Título: Medida não atinge Golias, mas enfraquece o Davi
Autor: Mello, Patrícia Campos ; Landim, Raquel
Fonte: O Estado de São Paulo, 16/03/2010, Economia, p. B3

Pequenas distribuidoras estão mais preocupadas do que as grandes - as chamadas "majors" - se o segmento cinematográfico for confirmado entre os itens que serão usados pelo governo brasileiro para retaliar os Estados Unidos, em razão da concessão de subsídios à produção e exportação de algodão.

A Organização Mundial do Comércio (OMC) já autorizou a retaliação como legítima, a questão é o como, em que áreas ocorrerá. Ainda estamos nas preliminares do processo, mas entre os 21 itens colocados ontem em consulta pública está a quebra de direitos autorais, aplicada à exibição pública de músicas e filmes.

Wilson Feitosa, diretor-geral da Europa Filmes, manifesta sua preocupação. A Europa é uma empresa que trabalha com produção e distribuição de filmes nacionais e estrangeiros para cinema e DVD. Agora mesmo, guardadas as proporções, colhe um êxito considerável. O filme argentino O Segredo de Seus Olhos, de Juan José Campanella, vencedor do Oscar de melhor produção em língua estrangeira, está batendo nos 93 mil espectadores. É pouco comparado aos 10 milhões de Avatar, de James Cameron, que está fazendo a fortuna da Fox no Brasil, mas bastante para uma empresa pequena.

A Europa Filmes não adquiriu os direitos do filme argentino diretamente do país vizinho, mas por meio de uma empresa espanhola, a Latina. A partir do momento em que atingir os 120 mil espectadores - que espera alcançar -, a Europa terá zerado as despesas de distribuição e terá de repassar os lucros à Espanha. Um eventual aumento da taxação a deixará em dificuldades para honrar seus compromissos.

A própria Latina é uma empresa independente que necessita desse caixa para se lançar em futuras produções. O projeto torna ainda mais vulneráveis os pequenos, adverte Feitosa, com a ressalva de que até agora nada está muito claro, entre a intenção do governo e a sua prática para executá-la. As majors poderão deixar de investir no cinema brasileiro, por meio do artigo 3.º - e obras importantes foram e continuam sendo financiadas com o recurso -, mas sempre poderão paralisar as remessas, à espera de uma solução que lhes seja favorável no que poderá virar um impasse, sem que o dinheiro bloqueado deixe de ser delas.

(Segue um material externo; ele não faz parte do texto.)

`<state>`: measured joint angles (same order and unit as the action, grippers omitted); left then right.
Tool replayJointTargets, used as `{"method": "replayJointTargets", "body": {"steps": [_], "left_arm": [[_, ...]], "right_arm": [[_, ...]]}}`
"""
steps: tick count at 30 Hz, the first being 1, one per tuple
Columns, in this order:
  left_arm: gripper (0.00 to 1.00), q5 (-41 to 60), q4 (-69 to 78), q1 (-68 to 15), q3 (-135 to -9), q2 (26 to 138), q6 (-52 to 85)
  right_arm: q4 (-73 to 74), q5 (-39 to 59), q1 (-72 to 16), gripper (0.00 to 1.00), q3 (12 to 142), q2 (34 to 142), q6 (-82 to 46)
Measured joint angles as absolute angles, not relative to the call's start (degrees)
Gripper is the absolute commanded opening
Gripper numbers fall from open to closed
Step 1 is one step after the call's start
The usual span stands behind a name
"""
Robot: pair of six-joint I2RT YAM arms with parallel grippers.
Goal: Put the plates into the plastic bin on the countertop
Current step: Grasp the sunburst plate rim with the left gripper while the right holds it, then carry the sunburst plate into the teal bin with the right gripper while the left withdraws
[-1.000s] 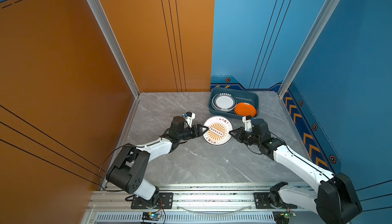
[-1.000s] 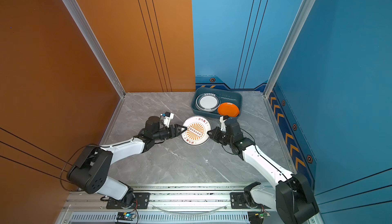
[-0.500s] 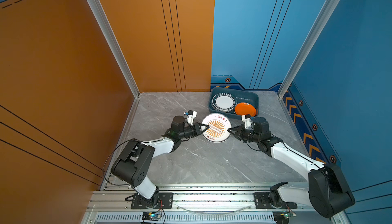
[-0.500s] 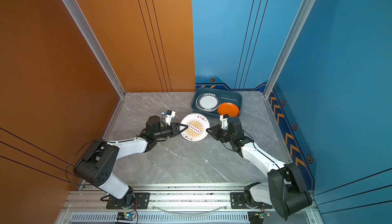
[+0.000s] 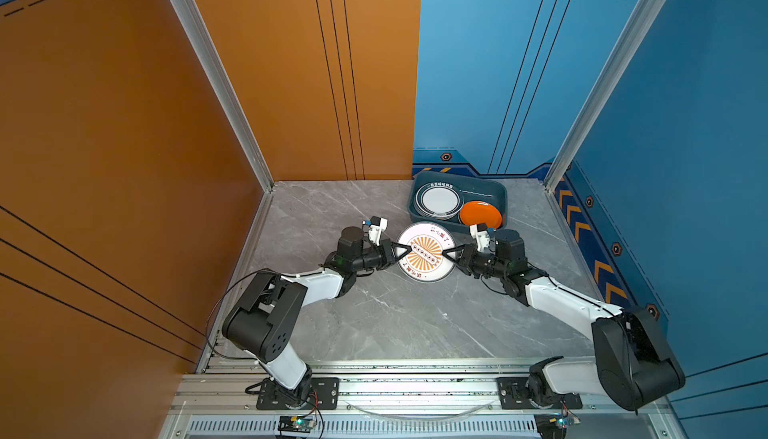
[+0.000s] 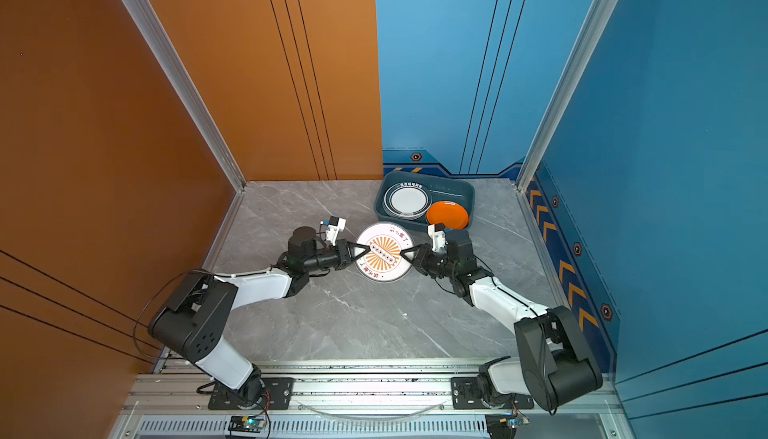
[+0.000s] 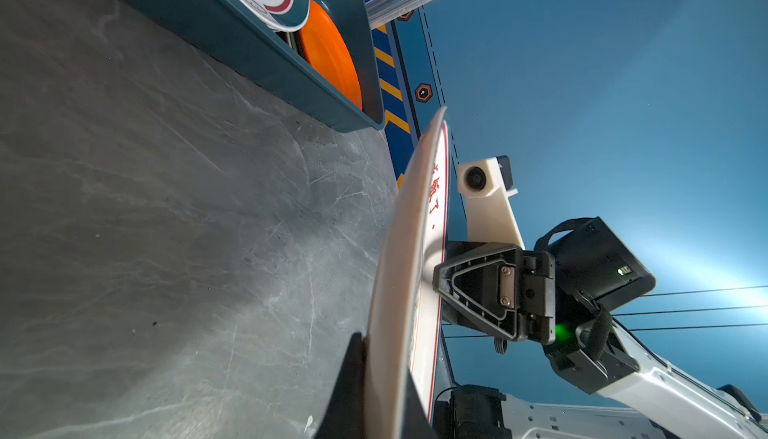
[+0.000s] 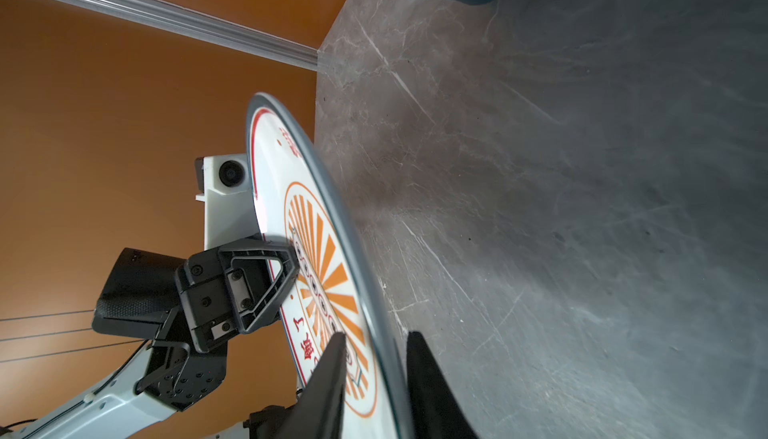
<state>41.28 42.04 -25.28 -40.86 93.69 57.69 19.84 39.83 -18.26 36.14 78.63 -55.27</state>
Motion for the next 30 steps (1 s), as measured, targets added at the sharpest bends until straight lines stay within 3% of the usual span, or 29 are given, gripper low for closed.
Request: {"method": "replayJointTargets", "body": {"steps": [14, 20, 25, 29, 30], "left_arm": [[0.01, 42.48, 42.06, -24.43, -42.92, 95.79, 59.07], [0.40, 42.26, 41.76, -24.56, -43.27, 96.47, 57.80], [0.58, 43.20, 42.44, -25.89, -43.64, 96.53, 56.95], [0.80, 43.55, 42.35, -25.93, -43.66, 96.53, 56.47], [0.98, 43.55, 42.22, -25.89, -43.66, 96.51, 56.21]], "right_arm": [[30.37, 46.37, -16.91, 0.03, 36.69, 85.71, -55.29], [32.60, 47.46, -16.86, 0.00, 37.41, 87.02, -56.99], [31.38, 47.35, -15.64, 0.00, 38.87, 87.02, -57.04], [25.06, 45.89, -13.04, 0.00, 42.81, 87.02, -55.46], [22.65, 45.12, -12.29, 0.00, 44.31, 87.00, -54.46]]}}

Público penalizado. A questão é que filmes são um produto cultural diferenciado de outros que também poderão ser taxados e, no limite, quem será penalizado vai ser o público brasileiro. Os distribuidores independentes, mesmo quando não falam, garantem que é mais fácil a taxação dificultar a entrada de O Segredo de Seus Olhos e A Fita Branca - de Michael Haneke, outro exemplo - no mercado brasileiro do que atingir o Golias dessa história, que é o cinemão norte-americano.

Eles se assustam, e com razão. O governo pode estar visando a um alvo, mas corre o risco de atingir outro. Na tentativa de penalizar Golias, corre-se o risco de inviabilizar o pobre Davi.